She slipped between the covers. The sheets were cold. It was November and getting colder every day. She remembered her mother telling Alex about a man who’d been drinking and passed out on the snow and froze to death. It didn’t faze Alex. Nothing fazed Alex.

Sometimes Jamie wished Alex would just go away so they could be a family again like they used to be, but she never told anyone that because she knew nobody would understand.

Jamie also knew what the morning would bring. When she got up, her father would be gone to work, even though it was Saturday. Her mother would be working in the kitchen, her eyes puffy from a night of tears and a morning of trying to figure out why Alex was out of control.

Alex would sleep until two or three in the afternoon and then watch TV for a few hours, take a shower, make a few phone calls, and be gone before supper. Sometimes he didn’t come home Saturday nights. Jamie thought it was because then he didn’t get hassled about going to church.

Jamie knew how it would be and what everyone would say and how it would go. And on Monday Alex would go to work at the auto parts store like nothing had happened. He worked hard through the week because times were tough and he knew if he messed up, he might lose his job.

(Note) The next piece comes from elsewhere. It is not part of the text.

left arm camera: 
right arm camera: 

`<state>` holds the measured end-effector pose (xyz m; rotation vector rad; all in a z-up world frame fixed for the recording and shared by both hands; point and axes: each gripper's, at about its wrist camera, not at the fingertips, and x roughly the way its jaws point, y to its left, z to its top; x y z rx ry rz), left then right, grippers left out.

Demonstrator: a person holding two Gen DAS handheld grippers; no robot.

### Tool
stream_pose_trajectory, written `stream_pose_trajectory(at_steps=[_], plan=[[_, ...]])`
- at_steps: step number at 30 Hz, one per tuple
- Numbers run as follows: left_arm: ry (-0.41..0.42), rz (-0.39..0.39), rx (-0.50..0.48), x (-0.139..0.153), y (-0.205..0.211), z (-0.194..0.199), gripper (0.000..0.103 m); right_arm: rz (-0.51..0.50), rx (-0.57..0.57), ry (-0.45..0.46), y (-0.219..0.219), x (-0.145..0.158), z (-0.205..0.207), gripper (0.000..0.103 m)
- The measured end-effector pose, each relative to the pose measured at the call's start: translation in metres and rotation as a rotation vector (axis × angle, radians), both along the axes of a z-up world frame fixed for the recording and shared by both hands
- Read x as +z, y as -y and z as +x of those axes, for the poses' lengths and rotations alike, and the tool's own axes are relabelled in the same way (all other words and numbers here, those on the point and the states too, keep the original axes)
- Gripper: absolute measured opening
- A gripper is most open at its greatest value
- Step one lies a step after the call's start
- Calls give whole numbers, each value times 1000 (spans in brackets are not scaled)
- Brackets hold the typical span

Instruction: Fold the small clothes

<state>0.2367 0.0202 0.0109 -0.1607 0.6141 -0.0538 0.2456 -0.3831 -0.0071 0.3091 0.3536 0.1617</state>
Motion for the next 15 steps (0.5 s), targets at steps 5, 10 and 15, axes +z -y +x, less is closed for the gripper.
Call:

Alex wanted to move out of the house and get an apartment. But not just any apartment. It had to be one of the best apartments in town. The only problem was that they required a large deposit and two months’ rent. Alex was trying to save the money, but because he partied so much, he never saved anything. That’s why he was still at home.

I know everything that’s going to happen, she thought. The whole world revolves around Alex, what he does, what he says, where he goes.

When she saw people at church, they’d come up and ask how Alex was doing. Alex isn’t the only person with problems, she thought. I have some too.

People talked about how church was a comfort to them when they were going through hard times, but for some reason, it didn’t work that way for her. All that happened when she went to church was that she kept getting more things piled on her. In the past week she had been asked to serve on a youth conference planning committee and had been told she was in charge of planning a fireside. But in all this nobody asked how she was doing; all anyone asked about was how Alex was doing.

Nobody cares about me, she thought. All they care about is Alex. Maybe I should be like Alex, and then people would notice me too.

She hated what was happening in their family. It was like she was being forced to play a part in a play. Her role was to be the good girl with no problems. She had to be perfect so her parents wouldn’t worry about her, so they could spend all their time and energy on Alex.

She felt like she had no one to go to—certainly not her parents. She felt that if she added one more burden to what they were already carrying they would break. She couldn’t even go to her friends because they all treated her like she was perfect and didn’t have any problems.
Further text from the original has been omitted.